TabularBench: Benchmarking Adversarial Robustness for Tabular Deep Learning in Real-world Use-cases
Thibault Simonetto, Salah Ghamizi, Maxime Cordy
TL;DR
TabularBench introduces the first comprehensive benchmark for adversarial robustness of deep tabular learning models under domain constraints, addressing a critical gap for real-world deployment. The framework uses Constrained Adaptive Attack (CAA) to evaluate five architectures (e.g., TabTransformer, TabNet, RLN, STG, VIME) across five datasets (CTU, LCLD, Malware, URL, WIDS) and combines adversarial training with diverse data augmentations via a modular API. Key contributions include a public leaderboard with 200+ evaluations, a Dataset Zoo of real and synthetically constrained data, a Model Zoo of pretrained robust models, and empirical insights that guide architecture choice and defense design under realistic constraints.
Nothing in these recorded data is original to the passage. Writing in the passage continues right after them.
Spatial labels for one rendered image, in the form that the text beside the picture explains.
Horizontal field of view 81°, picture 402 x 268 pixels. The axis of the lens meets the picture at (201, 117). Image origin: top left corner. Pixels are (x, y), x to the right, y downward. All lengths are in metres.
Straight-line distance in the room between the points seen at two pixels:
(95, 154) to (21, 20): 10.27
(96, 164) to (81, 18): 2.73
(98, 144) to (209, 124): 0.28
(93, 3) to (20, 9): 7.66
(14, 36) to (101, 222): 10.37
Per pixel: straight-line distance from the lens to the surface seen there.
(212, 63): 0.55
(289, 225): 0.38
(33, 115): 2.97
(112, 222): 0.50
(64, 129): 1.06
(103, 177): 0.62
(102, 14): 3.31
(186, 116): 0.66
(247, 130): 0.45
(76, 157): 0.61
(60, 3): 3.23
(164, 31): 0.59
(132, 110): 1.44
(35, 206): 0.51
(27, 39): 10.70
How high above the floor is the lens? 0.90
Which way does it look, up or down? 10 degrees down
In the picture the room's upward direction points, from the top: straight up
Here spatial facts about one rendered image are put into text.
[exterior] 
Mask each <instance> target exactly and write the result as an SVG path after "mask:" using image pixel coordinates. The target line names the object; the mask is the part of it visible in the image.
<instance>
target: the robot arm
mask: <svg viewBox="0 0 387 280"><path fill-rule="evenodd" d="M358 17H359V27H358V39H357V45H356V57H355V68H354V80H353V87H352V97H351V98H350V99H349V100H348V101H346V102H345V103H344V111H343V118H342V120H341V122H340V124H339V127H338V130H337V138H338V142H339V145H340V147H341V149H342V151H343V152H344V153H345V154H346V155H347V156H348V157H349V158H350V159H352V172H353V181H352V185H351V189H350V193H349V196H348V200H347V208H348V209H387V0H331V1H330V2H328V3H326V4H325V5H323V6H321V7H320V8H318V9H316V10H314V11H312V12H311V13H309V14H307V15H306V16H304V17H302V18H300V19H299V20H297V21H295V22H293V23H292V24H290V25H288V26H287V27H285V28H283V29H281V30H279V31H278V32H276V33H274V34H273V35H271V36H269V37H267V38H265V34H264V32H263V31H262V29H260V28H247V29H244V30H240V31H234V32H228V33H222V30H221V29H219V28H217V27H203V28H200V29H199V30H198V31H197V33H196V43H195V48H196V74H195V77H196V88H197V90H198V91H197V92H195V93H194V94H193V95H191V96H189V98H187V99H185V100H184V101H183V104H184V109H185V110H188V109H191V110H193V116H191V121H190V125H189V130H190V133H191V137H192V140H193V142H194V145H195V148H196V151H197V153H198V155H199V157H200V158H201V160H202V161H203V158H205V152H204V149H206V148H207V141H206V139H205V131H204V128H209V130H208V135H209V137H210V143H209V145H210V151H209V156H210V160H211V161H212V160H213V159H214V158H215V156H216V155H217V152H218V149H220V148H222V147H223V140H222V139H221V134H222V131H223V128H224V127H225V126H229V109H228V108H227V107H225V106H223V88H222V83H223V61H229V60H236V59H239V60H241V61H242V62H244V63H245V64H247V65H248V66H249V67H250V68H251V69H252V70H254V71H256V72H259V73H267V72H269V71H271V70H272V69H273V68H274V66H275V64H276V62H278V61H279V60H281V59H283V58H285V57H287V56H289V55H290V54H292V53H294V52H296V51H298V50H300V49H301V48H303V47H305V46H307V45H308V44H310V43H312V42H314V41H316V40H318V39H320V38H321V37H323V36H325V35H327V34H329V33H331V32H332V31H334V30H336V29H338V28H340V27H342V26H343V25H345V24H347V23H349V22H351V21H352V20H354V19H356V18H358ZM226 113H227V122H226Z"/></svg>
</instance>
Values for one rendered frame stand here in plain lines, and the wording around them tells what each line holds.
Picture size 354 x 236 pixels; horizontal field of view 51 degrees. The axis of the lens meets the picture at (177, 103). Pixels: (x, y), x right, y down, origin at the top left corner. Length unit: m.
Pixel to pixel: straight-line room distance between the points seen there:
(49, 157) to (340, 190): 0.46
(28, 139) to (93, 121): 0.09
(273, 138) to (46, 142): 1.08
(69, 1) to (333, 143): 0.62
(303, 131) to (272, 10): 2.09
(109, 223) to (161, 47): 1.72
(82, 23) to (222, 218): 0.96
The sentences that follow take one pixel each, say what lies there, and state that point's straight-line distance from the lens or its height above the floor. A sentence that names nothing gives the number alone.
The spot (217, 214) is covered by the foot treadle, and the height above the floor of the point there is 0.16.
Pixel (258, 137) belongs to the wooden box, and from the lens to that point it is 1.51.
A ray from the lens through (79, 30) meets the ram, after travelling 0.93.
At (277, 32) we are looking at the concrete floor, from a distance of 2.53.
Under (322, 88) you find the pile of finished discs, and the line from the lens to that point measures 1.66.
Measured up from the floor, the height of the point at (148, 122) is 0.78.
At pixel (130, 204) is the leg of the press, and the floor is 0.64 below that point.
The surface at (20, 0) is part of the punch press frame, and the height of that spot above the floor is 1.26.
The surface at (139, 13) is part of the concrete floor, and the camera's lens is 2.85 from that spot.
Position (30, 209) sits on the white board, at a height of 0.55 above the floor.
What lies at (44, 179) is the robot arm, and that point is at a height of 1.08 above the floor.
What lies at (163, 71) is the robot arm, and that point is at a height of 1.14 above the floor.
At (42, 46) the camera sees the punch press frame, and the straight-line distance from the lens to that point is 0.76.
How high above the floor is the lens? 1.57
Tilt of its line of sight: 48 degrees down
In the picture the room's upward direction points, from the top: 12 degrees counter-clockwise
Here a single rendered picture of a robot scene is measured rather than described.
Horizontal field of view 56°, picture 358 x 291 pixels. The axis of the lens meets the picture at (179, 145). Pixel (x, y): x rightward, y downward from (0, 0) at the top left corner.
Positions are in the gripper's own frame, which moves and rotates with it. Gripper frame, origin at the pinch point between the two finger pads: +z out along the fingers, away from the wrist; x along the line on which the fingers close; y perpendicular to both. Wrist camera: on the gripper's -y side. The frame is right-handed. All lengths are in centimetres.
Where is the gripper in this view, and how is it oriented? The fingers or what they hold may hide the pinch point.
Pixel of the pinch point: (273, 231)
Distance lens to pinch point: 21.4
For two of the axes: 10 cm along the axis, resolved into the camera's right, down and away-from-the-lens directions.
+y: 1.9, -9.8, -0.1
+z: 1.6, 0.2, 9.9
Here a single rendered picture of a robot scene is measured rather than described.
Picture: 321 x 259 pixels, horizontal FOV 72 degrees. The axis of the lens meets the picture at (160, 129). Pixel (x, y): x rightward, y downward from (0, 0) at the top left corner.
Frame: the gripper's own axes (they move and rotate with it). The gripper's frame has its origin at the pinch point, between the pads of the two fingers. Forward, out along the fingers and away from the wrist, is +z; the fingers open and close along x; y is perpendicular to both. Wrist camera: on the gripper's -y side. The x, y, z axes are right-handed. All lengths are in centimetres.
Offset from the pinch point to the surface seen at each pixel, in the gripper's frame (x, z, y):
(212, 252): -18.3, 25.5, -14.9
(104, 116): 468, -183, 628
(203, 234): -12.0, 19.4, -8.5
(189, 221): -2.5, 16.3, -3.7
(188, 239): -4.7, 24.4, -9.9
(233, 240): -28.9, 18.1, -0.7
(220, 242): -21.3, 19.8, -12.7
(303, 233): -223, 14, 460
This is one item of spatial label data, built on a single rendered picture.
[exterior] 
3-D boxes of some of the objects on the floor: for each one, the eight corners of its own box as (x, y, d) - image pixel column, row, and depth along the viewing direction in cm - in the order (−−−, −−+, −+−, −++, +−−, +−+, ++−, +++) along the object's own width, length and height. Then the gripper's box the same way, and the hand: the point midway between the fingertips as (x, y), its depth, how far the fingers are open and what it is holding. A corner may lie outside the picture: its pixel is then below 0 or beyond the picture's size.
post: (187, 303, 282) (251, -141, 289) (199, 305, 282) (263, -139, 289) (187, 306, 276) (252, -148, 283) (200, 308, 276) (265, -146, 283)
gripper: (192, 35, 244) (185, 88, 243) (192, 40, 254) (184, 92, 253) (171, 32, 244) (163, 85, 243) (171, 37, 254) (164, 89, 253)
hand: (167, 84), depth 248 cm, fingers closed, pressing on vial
This benchmark is poised to accelerate robust tabular DL research and support reproducible, practical deployment in finance, healthcare, and security domains, including robustness under constrained perturbations measured with $L_2$ budgets.
Abstract
While adversarial robustness in computer vision is a mature research field, fewer researchers have tackled the evasion attacks against tabular deep learning, and even fewer investigated robustification mechanisms and reliable defenses. We hypothesize that this lag in the research on tabular adversarial attacks is in part due to the lack of standardized benchmarks. To fill this gap, we propose TabularBench, the first comprehensive benchmark of robustness of tabular deep learning classification models. We evaluated adversarial robustness with CAA, an ensemble of gradient and search attacks which was recently demonstrated as the most effective attack against a tabular model. In addition to our open benchmark (https://github.com/serval-uni-lu/tabularbench) where we welcome submissions of new models and defenses, we implement 7 robustification mechanisms inspired by state-of-the-art defenses in computer vision and propose the largest benchmark of robust tabular deep learning over 200 models across five critical scenarios in finance, healthcare and security. We curated real datasets for each use case, augmented with hundreds of thousands of realistic synthetic inputs, and trained and assessed our models with and without data augmentations. We open-source our library that provides API access to all our pre-trained robust tabular models, and the largest datasets of real and synthetic tabular inputs. Finally, we analyze the impact of various defenses on the robustness and provide actionable insights to design new defenses and robustification mechanisms.